You can have too much of a good thing. Glutamate, for example, is one of the major excitatory neurotransmitters, but too much of it is toxic to neurons. In yesterday’s Nature, Paul Fisher and colleagues reveal that common β-lactam antibiotics, such as penicillin, can reduce glutamate neurotoxicity by increasing the abundance of glutamate transporters, which remove the transmitter. The data suggest that these antibiotics may be useful for treating not only infection, but neurodegenerative diseases such as amyotrophic lateral sclerosis (ALS).

Antibiotics have been touted as potentially beneficial in many neurodegenerative diseases including Alzheimer and Parkinson diseases (see recent caveat about clinical trials of doxycyclin and rifampin for AD). But these benefits have not necessarily been linked to antibacterial action. In fact, in addition to preventing aggregation of amyloid-β (Aβ), rifampicin was recently shown to inhibit the aggregation of α-synuclein, a major protein player in the pathology of Parkinson disease (PD) (see ARF related news story).

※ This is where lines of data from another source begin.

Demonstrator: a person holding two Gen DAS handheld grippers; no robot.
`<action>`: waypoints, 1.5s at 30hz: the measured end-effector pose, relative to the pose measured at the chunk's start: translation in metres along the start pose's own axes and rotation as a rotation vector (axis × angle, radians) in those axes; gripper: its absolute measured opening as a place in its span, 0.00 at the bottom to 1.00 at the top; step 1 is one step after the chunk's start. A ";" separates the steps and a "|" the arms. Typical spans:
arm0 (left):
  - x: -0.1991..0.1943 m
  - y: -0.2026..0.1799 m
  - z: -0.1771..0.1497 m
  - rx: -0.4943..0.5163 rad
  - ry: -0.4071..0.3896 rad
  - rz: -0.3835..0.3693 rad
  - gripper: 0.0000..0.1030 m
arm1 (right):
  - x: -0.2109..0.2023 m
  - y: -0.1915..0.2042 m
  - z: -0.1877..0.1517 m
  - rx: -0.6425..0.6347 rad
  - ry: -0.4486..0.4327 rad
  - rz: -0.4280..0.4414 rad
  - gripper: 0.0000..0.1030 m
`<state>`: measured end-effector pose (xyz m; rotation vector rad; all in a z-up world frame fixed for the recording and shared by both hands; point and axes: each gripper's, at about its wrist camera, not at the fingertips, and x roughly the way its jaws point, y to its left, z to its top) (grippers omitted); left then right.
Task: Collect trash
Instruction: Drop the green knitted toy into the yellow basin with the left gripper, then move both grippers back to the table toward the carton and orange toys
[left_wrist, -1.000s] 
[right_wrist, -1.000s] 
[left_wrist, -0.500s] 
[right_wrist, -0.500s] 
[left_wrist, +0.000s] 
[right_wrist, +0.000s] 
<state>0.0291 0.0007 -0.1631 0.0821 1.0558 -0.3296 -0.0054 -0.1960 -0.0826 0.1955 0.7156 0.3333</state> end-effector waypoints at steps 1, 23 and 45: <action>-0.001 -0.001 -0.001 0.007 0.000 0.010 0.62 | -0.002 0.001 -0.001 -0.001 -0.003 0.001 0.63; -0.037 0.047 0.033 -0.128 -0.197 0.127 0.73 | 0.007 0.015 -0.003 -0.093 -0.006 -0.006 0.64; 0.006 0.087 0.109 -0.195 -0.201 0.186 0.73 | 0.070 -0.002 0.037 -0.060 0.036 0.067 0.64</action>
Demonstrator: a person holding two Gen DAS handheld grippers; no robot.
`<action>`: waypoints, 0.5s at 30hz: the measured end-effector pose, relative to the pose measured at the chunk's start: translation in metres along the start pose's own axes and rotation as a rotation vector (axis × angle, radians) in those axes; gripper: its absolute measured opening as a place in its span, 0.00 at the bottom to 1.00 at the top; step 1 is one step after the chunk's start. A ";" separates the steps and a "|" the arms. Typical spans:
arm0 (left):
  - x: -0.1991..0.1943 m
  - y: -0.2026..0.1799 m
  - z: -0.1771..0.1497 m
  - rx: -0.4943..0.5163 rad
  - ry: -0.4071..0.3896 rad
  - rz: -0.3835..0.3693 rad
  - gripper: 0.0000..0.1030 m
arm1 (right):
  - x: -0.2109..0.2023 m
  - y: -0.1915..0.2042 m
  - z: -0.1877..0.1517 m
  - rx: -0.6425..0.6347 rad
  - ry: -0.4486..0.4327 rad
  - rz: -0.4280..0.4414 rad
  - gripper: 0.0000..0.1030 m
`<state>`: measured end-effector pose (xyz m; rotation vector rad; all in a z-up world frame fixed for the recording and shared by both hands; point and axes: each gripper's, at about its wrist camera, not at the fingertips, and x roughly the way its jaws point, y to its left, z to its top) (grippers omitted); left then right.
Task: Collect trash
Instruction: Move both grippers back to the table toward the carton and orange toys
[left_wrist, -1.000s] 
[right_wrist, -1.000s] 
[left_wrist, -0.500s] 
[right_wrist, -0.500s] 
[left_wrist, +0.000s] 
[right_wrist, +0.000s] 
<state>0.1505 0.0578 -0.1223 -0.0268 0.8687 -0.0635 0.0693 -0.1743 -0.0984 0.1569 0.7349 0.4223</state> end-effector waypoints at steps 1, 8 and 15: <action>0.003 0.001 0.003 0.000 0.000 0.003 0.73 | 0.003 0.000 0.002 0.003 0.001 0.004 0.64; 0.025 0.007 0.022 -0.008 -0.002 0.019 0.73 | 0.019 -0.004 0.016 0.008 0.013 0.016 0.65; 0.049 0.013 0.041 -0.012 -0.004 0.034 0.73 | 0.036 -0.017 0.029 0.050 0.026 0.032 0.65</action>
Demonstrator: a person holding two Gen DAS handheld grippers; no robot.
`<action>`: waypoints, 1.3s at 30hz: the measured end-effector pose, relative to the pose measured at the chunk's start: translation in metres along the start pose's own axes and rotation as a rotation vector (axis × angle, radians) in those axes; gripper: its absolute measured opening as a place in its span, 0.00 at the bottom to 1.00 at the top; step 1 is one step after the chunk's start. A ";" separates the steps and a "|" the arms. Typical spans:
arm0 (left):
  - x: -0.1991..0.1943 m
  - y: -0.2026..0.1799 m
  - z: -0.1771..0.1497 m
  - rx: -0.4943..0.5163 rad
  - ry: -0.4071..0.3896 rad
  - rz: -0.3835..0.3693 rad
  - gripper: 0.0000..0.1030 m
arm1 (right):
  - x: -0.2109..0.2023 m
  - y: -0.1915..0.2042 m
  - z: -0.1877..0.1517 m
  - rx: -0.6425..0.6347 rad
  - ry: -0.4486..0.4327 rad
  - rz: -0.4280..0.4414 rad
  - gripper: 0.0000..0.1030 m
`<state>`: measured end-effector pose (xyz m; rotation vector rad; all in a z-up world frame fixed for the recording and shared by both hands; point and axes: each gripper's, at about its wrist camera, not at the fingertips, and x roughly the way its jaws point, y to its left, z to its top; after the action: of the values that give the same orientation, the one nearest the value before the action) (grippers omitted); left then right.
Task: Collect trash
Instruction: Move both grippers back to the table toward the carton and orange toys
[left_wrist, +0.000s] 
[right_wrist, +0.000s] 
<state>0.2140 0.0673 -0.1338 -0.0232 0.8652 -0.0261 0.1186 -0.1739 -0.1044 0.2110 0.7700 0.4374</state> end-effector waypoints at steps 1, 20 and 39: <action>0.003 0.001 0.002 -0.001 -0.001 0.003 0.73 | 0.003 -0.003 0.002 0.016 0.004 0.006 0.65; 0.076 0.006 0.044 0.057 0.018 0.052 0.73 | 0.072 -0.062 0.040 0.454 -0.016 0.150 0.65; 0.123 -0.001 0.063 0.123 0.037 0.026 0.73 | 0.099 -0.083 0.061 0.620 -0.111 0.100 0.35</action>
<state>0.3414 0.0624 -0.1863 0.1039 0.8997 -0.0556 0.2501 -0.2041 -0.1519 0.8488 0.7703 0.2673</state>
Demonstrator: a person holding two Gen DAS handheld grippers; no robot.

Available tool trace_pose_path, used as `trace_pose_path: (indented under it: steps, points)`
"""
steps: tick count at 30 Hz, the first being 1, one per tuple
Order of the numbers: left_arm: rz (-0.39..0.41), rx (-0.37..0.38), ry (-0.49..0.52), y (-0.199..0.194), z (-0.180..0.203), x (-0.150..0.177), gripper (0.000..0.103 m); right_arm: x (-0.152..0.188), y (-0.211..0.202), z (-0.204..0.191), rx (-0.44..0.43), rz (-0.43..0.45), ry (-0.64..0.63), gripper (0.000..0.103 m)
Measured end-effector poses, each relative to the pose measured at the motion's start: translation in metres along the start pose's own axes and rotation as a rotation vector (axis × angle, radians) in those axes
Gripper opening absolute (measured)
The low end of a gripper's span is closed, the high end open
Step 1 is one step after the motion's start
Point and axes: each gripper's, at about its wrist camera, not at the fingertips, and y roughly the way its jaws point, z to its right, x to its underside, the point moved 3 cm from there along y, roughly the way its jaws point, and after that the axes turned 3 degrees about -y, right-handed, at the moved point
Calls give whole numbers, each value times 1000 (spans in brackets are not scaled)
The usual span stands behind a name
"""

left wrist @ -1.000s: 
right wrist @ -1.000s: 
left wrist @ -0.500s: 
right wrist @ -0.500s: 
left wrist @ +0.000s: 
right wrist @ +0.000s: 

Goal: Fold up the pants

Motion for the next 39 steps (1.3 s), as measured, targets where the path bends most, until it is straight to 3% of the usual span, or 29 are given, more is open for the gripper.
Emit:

But by increasing protein levels, the β-lactam antibiotics seem to claim yet a different mode of action. Fisher, at Columbia University Medical Center, New York, together with first author Jeffrey Rothstein at Johns Hopkins University, Baltimore, Maryland, and their colleagues at those two institutions and The ALS Association, Florida, stumbled upon this surprising property when they screened a diverse library of drugs and nutritional compounds for the ability to increase expression of the glutamate transporter (GLT1). Of the 20 or so compounds that increased expression of rodent GLT1 by over twofold, 15 turned out to be β-lactam antibiotics, and because the screening process was “blinded,” it was completely unbiased.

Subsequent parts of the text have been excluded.